=== Data for this exercise ===

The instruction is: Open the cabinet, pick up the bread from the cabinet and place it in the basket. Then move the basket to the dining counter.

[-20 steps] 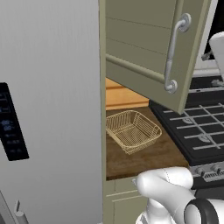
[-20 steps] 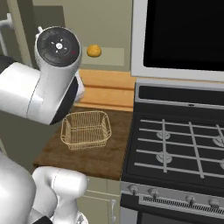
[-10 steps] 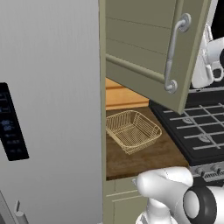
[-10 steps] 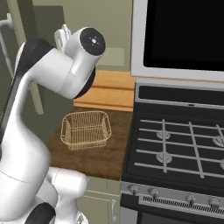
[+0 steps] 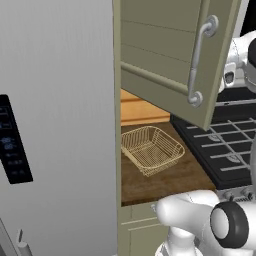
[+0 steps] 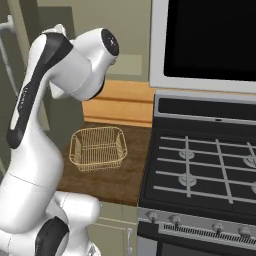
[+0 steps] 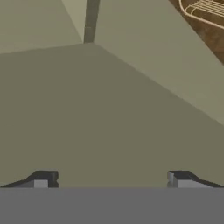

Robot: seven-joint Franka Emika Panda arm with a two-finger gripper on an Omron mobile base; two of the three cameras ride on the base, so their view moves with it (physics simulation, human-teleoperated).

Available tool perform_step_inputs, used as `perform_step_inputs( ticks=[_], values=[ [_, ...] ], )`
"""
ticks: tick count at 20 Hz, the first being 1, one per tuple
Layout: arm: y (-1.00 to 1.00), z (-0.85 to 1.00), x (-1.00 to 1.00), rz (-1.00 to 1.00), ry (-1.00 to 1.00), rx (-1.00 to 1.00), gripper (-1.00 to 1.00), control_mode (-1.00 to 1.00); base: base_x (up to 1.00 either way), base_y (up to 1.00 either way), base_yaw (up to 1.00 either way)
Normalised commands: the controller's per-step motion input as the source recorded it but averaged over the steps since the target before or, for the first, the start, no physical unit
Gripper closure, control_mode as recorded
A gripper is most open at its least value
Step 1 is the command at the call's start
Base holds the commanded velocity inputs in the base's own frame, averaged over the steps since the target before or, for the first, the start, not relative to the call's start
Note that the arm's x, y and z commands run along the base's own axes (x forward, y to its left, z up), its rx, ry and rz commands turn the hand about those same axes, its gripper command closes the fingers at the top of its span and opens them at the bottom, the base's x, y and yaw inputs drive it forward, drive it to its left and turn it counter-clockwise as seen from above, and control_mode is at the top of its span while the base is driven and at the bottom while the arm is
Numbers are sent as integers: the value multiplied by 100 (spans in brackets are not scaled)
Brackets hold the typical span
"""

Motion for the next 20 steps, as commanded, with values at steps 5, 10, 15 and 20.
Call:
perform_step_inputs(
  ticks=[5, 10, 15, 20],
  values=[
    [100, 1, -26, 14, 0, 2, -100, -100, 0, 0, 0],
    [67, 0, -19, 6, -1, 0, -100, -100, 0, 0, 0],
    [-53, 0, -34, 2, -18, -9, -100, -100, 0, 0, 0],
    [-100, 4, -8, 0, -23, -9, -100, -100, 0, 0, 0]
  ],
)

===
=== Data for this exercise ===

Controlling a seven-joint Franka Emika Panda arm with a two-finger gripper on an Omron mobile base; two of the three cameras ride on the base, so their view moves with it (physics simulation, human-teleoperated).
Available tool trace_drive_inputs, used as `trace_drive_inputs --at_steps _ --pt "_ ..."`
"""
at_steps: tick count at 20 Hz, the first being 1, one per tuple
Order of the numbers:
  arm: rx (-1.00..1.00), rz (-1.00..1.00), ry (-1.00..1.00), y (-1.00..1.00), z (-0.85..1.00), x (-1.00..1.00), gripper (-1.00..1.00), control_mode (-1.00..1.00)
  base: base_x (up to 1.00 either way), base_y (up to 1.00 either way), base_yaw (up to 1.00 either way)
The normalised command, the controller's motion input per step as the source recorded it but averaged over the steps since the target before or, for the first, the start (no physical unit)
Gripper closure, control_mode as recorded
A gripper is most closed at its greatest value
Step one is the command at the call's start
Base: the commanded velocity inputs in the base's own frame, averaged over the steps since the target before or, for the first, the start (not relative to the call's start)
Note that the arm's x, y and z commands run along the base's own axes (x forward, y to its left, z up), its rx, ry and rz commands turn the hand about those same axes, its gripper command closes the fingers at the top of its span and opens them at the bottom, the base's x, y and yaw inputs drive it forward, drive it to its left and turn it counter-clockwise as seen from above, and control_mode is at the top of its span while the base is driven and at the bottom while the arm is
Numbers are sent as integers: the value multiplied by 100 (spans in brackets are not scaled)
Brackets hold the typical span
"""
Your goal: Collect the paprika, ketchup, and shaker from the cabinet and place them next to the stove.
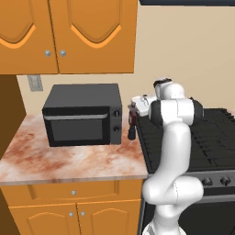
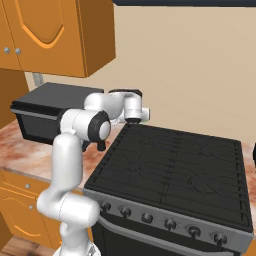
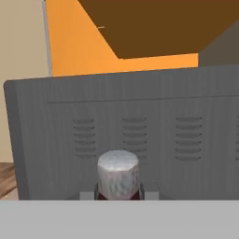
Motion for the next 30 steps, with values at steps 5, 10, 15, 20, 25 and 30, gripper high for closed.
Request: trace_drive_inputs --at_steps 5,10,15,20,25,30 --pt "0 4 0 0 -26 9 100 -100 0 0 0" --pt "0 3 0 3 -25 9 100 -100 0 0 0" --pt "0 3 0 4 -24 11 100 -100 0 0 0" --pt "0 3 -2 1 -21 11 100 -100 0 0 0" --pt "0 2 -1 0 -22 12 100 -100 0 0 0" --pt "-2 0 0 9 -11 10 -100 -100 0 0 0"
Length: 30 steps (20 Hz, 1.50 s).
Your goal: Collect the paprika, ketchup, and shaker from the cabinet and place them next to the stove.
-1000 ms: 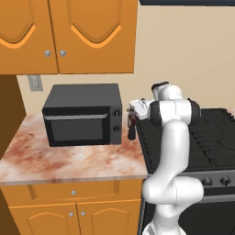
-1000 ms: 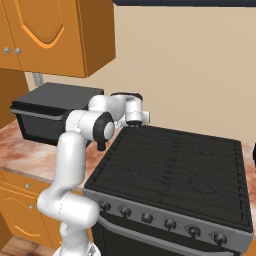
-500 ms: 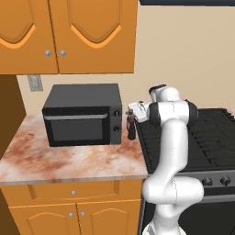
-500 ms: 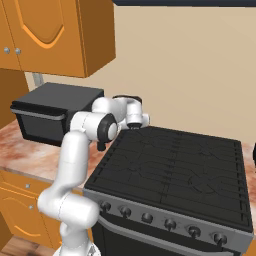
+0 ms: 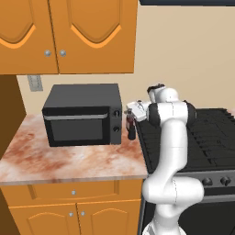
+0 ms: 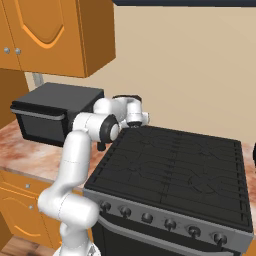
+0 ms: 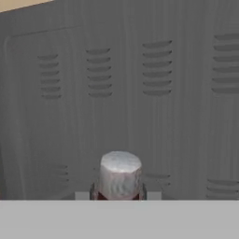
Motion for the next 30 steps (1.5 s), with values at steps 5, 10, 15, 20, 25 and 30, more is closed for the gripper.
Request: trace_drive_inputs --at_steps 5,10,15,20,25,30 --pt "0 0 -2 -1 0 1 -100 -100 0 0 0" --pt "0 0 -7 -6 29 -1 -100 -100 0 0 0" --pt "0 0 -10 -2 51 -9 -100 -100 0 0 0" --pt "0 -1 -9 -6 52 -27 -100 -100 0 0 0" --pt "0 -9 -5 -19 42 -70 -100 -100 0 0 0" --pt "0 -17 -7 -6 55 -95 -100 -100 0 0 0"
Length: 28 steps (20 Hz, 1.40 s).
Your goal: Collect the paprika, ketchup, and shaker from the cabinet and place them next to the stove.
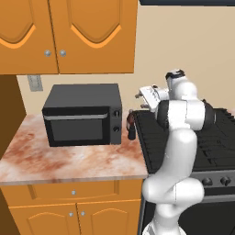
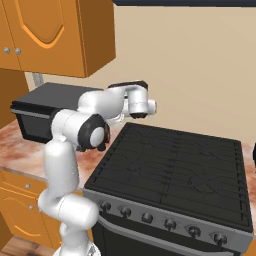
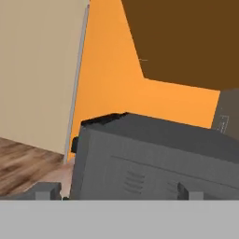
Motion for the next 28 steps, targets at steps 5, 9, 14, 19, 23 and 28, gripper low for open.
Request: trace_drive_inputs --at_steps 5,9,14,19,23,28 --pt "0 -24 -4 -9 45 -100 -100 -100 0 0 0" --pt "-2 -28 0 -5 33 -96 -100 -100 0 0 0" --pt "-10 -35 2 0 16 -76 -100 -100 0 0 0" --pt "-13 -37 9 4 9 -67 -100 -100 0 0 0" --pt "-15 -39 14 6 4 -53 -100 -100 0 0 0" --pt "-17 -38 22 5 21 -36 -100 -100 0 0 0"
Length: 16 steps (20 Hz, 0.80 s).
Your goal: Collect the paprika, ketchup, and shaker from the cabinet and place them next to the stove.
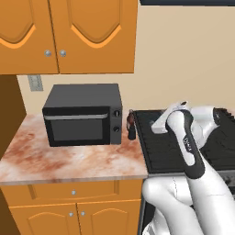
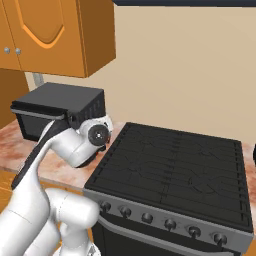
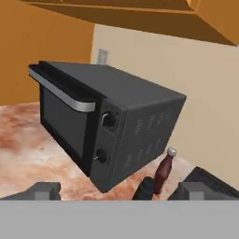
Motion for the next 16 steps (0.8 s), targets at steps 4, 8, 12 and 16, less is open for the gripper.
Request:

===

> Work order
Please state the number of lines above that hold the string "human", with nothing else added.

> Answer section
2